Avacta has been positioning itself for a partnership conversation rather than a go-it-alone clinical strategy, and the Science Day disclosures are tailored for that audience. Comparative pharmacology against Enhertu and Datroway is the kind of data that licensing-minded acquirers and large pharma business development teams use to triangulate platform value. Daiichi Sankyo’s stated ambition to expand its ADC reach from 120,000 patients in fiscal 2025 to 700,000 by fiscal 2030 implies a sustained appetite across the industry for delivery technologies that can extend or differentiate ADC franchises, and Avacta is presenting preCISION as a mechanism that complements rather than directly substitutes for antibody-driven delivery.

The intellectual property cadence Christina Coughlin referenced in the announcement is also relevant. A pre-clinical biotech building a defensible patent estate around a tumor-activated delivery substrate creates leverage in licensing discussions because the platform can be applied across multiple payloads and indications without renegotiating the foundational chemistry. Whether that translates into a near-term deal depends on factors outside the scientific data, including the pace of Avacta’s own clinical programmes, the bidding dynamics among potential partners, and the broader ADC dealmaking environment. The Science Day data does not by itself trigger a transaction, but it sharpens the case that preCISION is a platform worth diligencing.

Key takeaways on what this development means for Avacta, its competitors, and the antibody-drug conjugate industry

• Avacta has shifted preCISION from a standalone platform pitch to a direct mechanism comparison against the most commercially validated ADC franchise in oncology, which is a deliberate move to anchor partnership and licensing conversations.
• The reported three-fold tumor selectivity advantage and one-log higher peak tumor concentration of exatecan from AVA6103 versus deruxtecan from Enhertu and Datroway, if validated in peer review and clinical translation, would be a structurally significant pharmacology signal.
• The AVA6207 dual-payload data showing durable responses in a HER2-positive gastric cancer model where Enhertu allows regrowth gives Avacta its first head-to-head efficacy claim against a deruxtecan-based ADC, even though it remains a preclinical model result.
• Daiichi Sankyo and AstraZeneca’s deruxtecan franchise faces no immediate threat from preclinical Avacta data, but the disclosures introduce a competitive narrative that will require monitoring as preCISION constructs progress through clinical development.
• The preCISION mechanism’s reliance on fibroblast activation protein in the tumor stroma rather than a specific tumor antigen is the basis for Avacta’s claim that the platform is target-agnostic, which is the strategic basis for breadth across solid tumors.
• Tumor selectivity is the parameter that defines the therapeutic window in cytotoxic oncology, and Avacta is now claiming a quantitative advantage on this metric against the reference standard, which is the most credible pharmacology positioning the Company has presented to date.

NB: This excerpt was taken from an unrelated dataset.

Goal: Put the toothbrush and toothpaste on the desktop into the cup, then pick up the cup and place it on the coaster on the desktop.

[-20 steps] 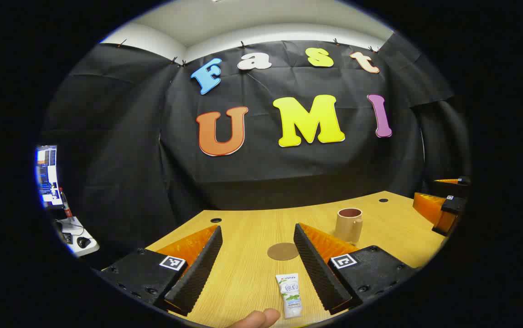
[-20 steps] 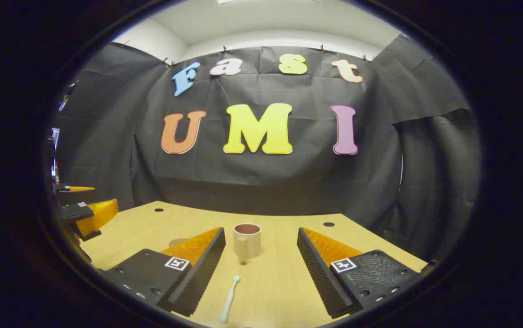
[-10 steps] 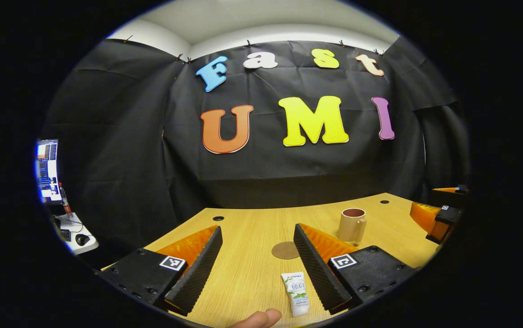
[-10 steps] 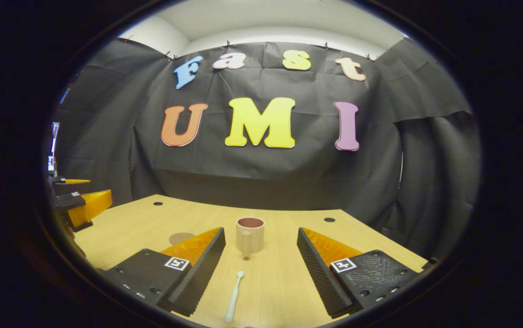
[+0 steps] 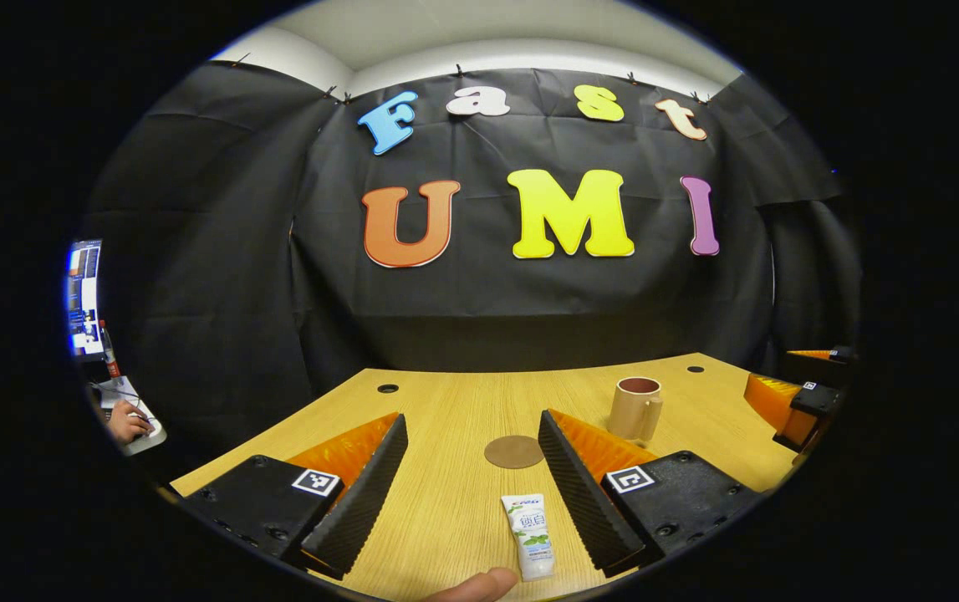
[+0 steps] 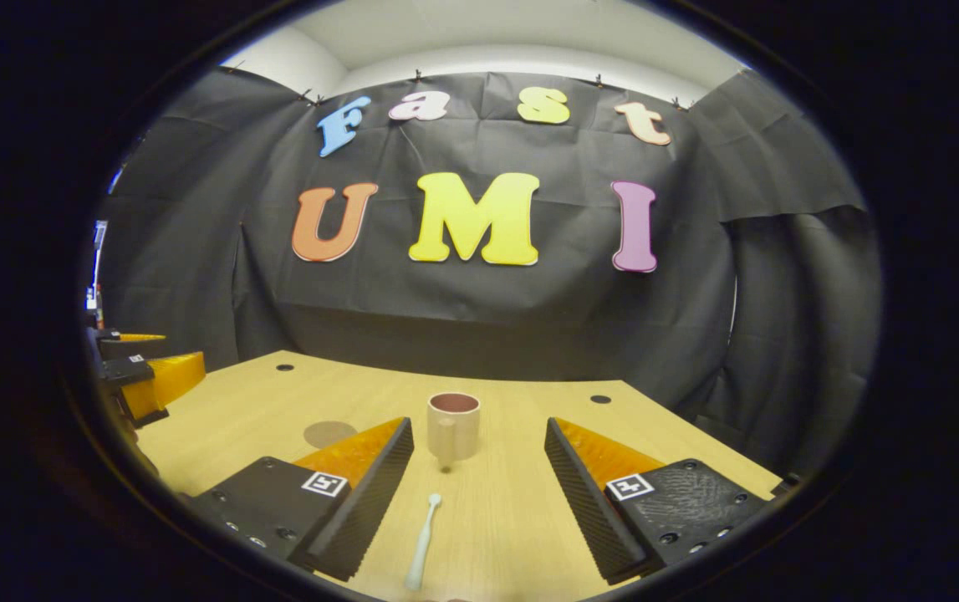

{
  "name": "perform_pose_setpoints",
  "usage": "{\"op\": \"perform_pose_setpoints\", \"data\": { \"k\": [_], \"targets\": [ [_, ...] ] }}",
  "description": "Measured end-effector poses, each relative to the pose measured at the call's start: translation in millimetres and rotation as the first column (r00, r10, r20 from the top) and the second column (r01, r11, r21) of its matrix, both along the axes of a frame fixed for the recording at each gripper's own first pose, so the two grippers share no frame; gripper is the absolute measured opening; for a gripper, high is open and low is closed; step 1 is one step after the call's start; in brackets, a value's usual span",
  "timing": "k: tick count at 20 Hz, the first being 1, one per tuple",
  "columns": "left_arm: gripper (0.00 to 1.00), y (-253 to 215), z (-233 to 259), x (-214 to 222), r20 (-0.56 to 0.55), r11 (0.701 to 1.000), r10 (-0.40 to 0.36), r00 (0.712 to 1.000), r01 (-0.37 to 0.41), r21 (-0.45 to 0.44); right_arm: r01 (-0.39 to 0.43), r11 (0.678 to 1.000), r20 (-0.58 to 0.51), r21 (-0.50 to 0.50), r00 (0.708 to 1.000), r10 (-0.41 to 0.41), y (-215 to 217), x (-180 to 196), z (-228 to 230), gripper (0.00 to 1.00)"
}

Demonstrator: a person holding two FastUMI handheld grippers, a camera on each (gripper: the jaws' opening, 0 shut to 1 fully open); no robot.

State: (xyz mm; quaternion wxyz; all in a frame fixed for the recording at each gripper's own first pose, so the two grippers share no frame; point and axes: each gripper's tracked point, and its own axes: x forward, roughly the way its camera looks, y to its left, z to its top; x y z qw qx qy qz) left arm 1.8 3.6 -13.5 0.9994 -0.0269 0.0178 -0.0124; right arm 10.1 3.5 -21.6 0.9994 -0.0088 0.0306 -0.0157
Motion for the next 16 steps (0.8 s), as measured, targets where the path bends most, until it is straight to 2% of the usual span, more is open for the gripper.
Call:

• Avacta Group shares trading near 77p, close to the upper band of a 26.00p to 84.00p 52-week range, reflect a sharp 2026 recovery and a market capitalisation around £349 million that prices the optionality of platform validation rather than near-term clinical cash flows.
• Clinical-stage biotechs presenting comparative pharmacology against approved blockbusters carry significant translation risk, and the gap between mouse model selectivity indices and human clinical benefit remains the central execution challenge for AVA6103 and AVA6207.

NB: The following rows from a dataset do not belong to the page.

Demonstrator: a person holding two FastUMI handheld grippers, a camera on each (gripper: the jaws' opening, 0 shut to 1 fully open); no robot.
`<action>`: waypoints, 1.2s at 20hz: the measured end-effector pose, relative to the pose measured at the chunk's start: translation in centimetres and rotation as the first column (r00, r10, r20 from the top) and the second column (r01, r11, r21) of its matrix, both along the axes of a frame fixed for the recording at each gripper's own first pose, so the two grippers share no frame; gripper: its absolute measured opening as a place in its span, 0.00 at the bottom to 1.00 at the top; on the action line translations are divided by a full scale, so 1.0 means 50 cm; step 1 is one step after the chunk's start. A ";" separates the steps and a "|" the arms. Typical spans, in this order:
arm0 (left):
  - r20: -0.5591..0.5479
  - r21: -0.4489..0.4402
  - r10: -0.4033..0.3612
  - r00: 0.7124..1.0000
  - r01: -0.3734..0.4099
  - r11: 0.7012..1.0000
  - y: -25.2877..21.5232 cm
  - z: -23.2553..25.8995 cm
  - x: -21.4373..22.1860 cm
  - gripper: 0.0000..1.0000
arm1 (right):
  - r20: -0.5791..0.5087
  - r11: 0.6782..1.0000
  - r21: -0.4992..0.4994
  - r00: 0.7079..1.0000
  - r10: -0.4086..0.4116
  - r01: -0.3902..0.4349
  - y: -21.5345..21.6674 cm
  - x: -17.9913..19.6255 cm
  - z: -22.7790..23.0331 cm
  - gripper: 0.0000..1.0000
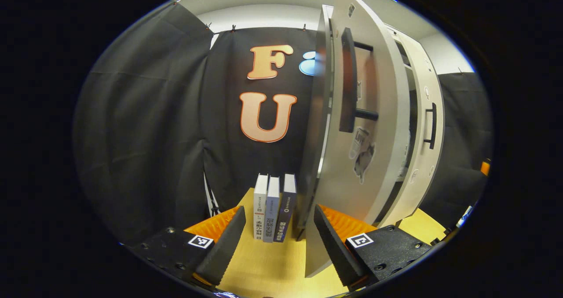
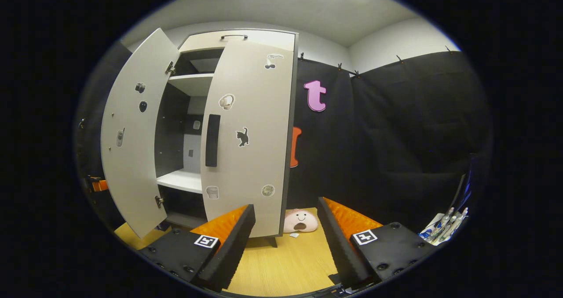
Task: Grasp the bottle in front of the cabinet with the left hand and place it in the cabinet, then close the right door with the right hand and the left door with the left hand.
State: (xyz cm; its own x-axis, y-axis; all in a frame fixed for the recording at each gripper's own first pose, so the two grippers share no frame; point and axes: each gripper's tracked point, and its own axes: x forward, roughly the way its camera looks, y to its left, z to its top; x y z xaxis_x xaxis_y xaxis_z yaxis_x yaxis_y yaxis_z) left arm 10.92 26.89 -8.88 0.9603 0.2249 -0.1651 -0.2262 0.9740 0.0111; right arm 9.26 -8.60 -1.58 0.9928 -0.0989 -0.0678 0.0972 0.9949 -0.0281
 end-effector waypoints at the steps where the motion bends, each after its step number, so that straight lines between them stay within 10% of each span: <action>1: -0.001 -0.002 -0.013 1.000 0.013 1.000 -0.011 0.000 0.001 0.95 | -0.001 1.000 0.005 1.000 0.001 -0.001 -0.002 -0.001 -0.001 0.95; 24: -0.030 0.014 -0.021 0.999 0.022 1.000 -0.194 -0.006 0.042 0.95 | 0.022 0.996 0.026 0.996 0.089 -0.090 -0.055 0.113 0.008 0.95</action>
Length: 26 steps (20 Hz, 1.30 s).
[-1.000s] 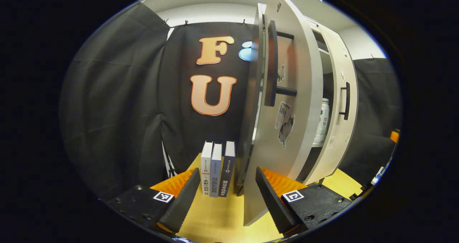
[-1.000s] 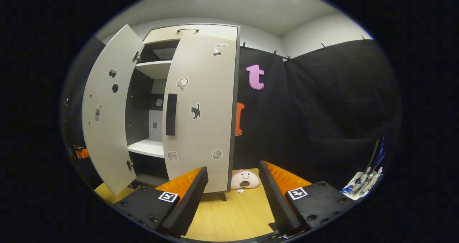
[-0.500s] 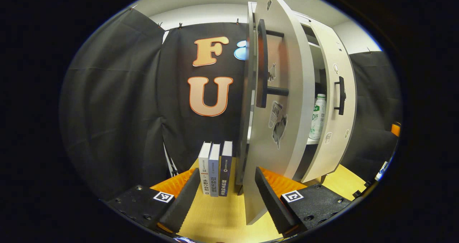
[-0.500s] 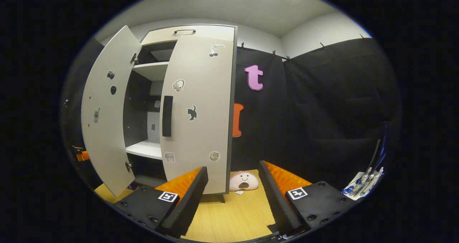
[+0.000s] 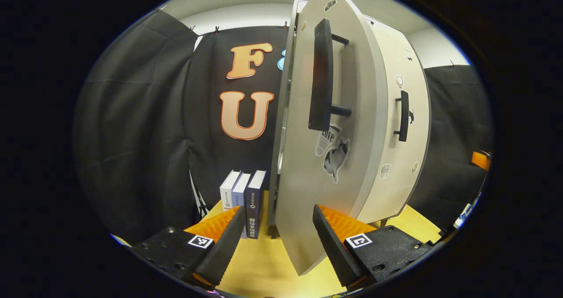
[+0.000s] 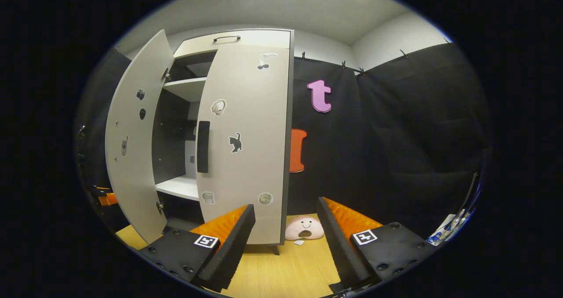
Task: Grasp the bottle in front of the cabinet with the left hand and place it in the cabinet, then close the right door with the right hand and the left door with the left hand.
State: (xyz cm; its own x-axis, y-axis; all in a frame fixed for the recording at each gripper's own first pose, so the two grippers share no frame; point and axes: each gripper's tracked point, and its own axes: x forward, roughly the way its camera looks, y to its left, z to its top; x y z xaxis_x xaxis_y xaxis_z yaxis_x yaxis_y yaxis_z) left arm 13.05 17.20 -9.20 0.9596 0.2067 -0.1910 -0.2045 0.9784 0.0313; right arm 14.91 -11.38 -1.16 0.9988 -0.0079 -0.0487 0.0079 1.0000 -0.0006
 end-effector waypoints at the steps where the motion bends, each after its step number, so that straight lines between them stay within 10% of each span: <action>1: -0.002 -0.007 0.003 1.000 -0.003 1.000 -0.012 -0.002 0.006 0.95 | -0.001 1.000 -0.004 1.000 0.011 -0.011 -0.007 0.011 -0.001 0.95; 26: -0.007 -0.003 -0.045 0.999 0.045 0.999 -0.264 -0.066 0.281 0.95 | -0.018 0.998 0.015 0.998 0.057 -0.057 -0.218 0.130 -0.033 0.95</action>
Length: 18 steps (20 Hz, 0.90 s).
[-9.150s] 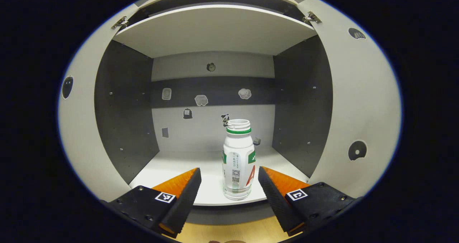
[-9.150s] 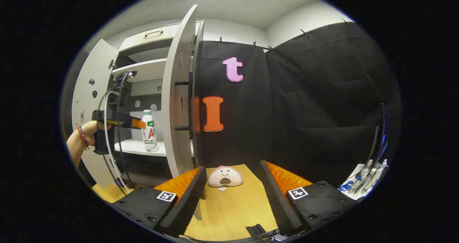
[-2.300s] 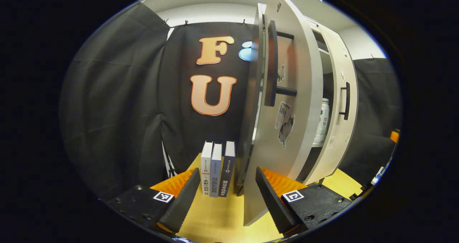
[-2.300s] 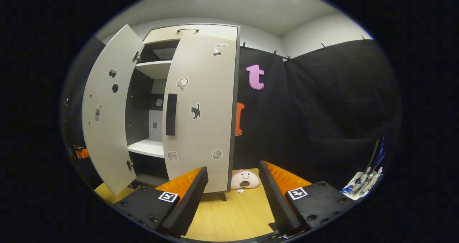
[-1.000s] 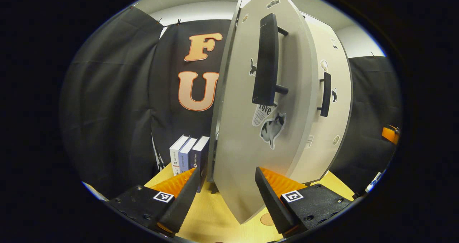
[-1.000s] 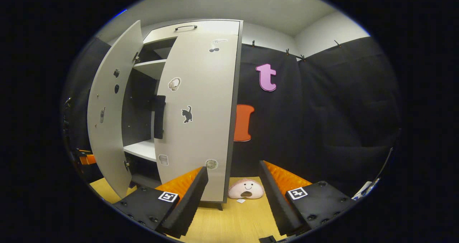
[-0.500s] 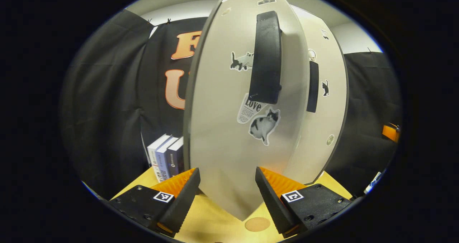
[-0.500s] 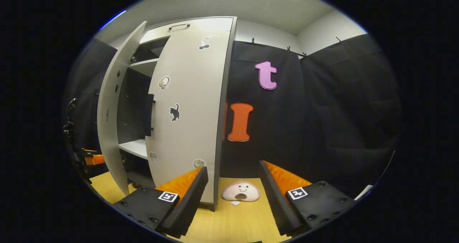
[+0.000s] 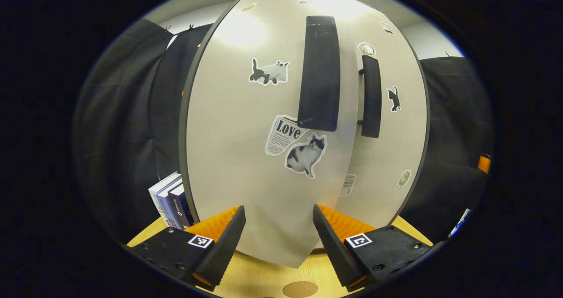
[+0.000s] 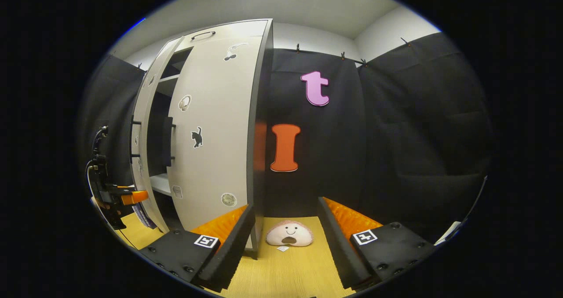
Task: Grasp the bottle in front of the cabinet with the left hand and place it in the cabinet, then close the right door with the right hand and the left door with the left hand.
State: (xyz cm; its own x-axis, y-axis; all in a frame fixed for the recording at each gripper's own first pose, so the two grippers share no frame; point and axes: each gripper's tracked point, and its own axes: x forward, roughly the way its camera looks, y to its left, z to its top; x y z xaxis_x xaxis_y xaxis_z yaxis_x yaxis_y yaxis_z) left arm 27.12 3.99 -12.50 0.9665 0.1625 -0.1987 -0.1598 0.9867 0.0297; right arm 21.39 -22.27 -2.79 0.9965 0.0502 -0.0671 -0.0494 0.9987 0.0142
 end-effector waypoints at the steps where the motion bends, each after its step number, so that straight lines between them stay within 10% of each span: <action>1: 0.001 0.001 0.001 1.000 -0.001 1.000 -0.001 -0.001 0.009 0.95 | -0.003 1.000 0.003 1.000 0.001 -0.001 -0.001 0.006 -0.004 0.95; 18: -0.019 0.040 0.037 0.999 -0.036 0.999 -0.022 -0.027 0.127 0.94 | -0.040 0.999 0.011 0.999 0.032 -0.032 -0.032 0.108 -0.053 0.95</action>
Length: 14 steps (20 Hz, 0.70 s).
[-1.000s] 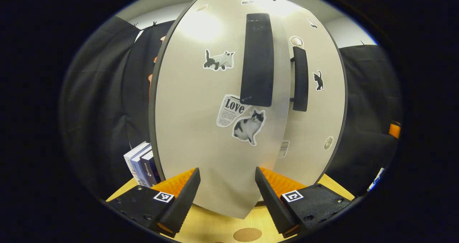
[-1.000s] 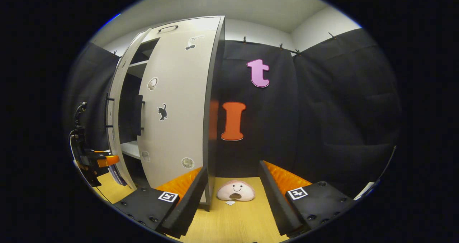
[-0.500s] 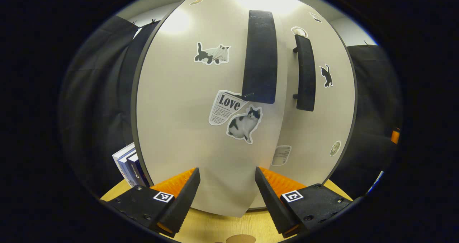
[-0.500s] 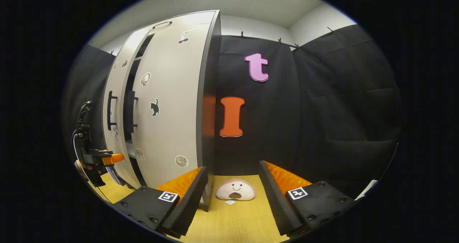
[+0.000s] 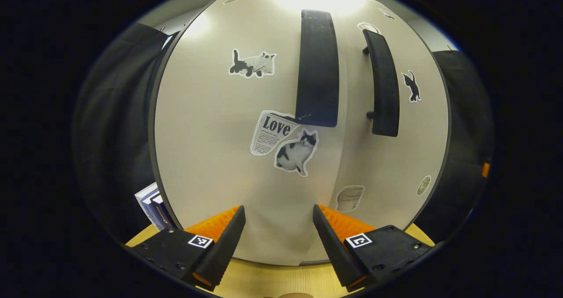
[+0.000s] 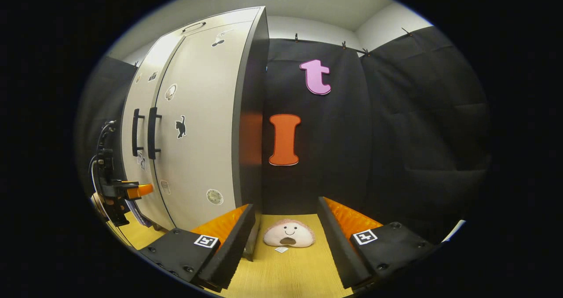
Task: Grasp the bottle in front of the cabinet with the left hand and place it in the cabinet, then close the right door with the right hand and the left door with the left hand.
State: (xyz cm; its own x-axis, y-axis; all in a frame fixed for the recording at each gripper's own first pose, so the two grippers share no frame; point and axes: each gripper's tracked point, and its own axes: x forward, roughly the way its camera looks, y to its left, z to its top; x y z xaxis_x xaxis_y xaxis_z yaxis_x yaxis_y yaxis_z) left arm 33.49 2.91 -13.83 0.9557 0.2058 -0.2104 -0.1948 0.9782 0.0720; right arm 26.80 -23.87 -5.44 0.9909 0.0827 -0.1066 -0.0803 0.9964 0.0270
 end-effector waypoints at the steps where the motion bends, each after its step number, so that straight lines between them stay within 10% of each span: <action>1: -0.003 0.004 0.004 1.000 -0.004 1.000 -0.002 -0.001 0.006 0.94 | -0.002 1.000 0.001 1.000 0.002 -0.002 -0.003 0.005 -0.002 0.95; 14: 0.023 -0.058 0.058 0.998 -0.056 0.997 0.033 0.075 -0.137 0.95 | -0.008 0.997 0.029 0.997 0.072 -0.072 0.073 -0.010 0.000 0.95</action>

• The intellectual property cadence Christina Coughlin highlighted positions Avacta for licensing leverage across multiple payloads and indications, which matters more for valuation than any single programme readout.
• The broader ADC industry, with Daiichi Sankyo targeting 700,000 eligible patients by fiscal 2030 and Pfizer integrating its Seagen acquisition, continues to demand differentiated delivery technologies, and preCISION now has a sharper claim on that conversation than it did before Science Day 2026.